◆ **What to work on**: Calculate how many lines of the data hold "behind". The answer consists of that number only.

◆ **Exercise data**:
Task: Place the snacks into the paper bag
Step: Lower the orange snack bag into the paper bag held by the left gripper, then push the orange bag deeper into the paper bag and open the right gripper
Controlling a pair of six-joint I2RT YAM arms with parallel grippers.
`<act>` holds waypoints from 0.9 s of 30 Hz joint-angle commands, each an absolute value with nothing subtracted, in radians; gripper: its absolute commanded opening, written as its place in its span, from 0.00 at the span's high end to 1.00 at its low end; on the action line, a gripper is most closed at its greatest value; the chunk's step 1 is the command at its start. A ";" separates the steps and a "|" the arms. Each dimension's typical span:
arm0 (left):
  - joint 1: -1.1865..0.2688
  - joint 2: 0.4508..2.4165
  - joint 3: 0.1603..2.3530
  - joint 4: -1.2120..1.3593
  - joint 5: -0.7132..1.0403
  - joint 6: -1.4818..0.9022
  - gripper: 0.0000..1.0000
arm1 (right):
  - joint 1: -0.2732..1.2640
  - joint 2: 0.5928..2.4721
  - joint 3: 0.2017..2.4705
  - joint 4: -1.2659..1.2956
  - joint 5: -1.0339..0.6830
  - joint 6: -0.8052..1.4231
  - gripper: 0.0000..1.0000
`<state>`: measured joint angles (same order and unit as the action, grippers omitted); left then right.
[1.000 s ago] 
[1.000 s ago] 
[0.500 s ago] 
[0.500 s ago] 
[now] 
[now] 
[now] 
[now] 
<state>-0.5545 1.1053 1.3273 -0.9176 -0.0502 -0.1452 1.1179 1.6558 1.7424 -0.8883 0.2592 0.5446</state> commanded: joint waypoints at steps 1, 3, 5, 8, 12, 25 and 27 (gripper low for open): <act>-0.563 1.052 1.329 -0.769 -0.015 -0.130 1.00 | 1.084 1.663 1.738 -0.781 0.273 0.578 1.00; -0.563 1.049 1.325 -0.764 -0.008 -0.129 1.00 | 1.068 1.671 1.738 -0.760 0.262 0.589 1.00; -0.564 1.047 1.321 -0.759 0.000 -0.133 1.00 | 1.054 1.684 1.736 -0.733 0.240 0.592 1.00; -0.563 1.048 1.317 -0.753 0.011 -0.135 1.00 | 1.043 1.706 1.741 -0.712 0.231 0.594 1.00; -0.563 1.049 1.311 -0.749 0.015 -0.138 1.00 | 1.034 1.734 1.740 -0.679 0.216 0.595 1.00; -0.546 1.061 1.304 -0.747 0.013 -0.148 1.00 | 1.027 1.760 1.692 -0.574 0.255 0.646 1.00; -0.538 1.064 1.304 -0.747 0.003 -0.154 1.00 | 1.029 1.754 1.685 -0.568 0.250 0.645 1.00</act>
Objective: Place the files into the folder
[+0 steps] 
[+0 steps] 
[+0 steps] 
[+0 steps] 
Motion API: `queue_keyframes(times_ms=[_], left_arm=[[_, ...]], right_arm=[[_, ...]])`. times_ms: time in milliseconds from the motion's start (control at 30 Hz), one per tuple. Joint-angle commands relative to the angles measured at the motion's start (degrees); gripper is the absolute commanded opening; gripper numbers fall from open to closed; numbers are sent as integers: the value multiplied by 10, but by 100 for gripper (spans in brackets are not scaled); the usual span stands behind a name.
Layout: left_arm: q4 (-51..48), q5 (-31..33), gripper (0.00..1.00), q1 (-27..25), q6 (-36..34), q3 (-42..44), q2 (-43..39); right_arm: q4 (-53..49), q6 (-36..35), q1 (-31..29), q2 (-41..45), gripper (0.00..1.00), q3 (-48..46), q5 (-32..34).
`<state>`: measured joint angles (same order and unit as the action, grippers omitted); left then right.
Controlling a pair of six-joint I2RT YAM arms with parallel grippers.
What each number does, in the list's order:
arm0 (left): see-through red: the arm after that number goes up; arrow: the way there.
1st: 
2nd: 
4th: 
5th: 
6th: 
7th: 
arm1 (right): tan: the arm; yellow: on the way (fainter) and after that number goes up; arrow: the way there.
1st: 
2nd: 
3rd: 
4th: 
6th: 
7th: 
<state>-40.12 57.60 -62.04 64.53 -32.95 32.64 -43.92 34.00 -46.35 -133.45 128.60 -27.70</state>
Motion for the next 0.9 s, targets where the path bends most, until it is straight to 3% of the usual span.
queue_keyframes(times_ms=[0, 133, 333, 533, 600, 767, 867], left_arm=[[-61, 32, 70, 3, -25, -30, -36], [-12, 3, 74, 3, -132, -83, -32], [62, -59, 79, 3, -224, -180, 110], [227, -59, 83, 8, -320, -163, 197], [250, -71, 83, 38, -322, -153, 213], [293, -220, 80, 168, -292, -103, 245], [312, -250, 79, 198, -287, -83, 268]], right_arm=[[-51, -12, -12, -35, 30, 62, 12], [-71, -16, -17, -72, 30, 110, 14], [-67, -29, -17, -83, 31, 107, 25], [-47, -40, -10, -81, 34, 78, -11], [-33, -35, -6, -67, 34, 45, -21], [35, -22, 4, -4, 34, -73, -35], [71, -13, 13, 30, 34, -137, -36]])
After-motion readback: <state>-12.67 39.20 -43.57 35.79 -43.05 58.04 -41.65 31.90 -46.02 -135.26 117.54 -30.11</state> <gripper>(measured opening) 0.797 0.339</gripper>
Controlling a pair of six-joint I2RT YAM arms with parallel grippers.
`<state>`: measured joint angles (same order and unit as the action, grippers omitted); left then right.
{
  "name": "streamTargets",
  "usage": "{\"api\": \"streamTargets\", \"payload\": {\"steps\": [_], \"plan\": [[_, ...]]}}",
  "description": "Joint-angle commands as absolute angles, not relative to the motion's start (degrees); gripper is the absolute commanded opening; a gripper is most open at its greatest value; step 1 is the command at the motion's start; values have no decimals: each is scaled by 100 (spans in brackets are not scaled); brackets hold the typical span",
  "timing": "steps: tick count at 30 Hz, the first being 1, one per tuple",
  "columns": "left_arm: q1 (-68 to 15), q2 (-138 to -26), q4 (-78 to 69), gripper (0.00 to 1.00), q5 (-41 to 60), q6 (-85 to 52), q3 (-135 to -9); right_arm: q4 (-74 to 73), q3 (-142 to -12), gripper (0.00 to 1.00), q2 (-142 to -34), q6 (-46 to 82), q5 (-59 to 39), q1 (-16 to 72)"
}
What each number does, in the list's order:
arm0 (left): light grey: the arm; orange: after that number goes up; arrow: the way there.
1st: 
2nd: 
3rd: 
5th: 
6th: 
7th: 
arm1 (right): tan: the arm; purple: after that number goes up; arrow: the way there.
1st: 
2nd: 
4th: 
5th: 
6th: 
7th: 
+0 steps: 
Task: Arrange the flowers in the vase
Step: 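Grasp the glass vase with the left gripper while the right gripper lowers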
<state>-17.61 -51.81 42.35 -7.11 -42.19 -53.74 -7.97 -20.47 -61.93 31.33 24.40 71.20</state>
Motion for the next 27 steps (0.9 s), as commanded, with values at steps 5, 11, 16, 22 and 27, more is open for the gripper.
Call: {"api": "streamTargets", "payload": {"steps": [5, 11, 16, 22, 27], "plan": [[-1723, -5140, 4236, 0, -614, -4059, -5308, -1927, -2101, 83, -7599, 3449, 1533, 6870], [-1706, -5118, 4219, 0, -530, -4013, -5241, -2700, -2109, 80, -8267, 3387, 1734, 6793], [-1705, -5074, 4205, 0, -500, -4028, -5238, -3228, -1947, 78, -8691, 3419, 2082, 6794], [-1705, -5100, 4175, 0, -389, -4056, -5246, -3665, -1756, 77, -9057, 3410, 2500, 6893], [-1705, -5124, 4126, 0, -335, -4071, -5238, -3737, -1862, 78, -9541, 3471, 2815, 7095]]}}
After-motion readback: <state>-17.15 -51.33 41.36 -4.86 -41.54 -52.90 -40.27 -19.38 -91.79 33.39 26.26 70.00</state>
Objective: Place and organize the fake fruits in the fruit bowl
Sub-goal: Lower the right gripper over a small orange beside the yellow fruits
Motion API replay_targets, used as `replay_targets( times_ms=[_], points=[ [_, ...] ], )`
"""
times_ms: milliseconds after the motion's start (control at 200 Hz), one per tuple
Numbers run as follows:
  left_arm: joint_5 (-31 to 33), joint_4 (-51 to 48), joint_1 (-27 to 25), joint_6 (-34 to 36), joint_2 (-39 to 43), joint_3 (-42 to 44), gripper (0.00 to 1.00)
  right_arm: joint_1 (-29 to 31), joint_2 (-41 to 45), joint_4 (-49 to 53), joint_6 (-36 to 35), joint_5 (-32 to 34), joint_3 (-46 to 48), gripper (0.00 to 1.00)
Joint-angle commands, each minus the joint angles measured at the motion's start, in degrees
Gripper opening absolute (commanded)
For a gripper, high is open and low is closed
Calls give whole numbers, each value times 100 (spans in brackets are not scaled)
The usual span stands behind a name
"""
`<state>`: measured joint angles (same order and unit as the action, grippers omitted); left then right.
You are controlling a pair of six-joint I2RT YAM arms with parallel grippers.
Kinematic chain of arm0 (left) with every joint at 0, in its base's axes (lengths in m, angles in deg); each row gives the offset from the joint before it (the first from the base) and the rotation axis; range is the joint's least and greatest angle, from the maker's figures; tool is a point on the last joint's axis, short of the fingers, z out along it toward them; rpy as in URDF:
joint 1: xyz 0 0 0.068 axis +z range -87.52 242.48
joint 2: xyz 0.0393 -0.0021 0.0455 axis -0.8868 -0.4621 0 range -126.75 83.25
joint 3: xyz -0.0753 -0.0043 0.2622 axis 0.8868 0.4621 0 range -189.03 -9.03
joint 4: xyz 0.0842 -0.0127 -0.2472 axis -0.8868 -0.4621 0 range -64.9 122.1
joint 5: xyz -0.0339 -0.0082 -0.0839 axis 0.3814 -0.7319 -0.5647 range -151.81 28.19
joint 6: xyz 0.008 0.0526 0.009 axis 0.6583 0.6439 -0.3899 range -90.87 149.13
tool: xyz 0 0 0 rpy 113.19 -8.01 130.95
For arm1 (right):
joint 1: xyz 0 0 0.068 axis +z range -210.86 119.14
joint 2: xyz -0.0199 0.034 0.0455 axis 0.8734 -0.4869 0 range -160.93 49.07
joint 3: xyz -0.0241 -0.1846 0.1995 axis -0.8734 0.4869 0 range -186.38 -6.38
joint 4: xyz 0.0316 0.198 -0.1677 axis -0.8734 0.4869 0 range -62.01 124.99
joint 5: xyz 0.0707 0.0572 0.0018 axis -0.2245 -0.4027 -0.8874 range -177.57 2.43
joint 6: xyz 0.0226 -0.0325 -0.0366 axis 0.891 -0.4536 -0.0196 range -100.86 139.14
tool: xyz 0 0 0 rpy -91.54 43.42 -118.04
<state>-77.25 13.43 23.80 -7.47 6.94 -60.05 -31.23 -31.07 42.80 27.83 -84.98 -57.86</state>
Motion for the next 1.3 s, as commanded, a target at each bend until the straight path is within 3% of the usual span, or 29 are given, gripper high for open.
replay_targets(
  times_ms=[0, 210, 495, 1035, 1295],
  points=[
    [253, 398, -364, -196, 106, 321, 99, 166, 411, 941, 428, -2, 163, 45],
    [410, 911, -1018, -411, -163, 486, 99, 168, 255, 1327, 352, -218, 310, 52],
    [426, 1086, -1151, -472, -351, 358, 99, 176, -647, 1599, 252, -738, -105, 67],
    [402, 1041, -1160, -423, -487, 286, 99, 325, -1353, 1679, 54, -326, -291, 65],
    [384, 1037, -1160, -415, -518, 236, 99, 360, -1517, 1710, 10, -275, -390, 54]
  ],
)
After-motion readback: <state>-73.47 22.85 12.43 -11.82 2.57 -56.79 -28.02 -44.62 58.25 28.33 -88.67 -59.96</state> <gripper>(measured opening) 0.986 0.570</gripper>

◆ **Result of the exercise**: 2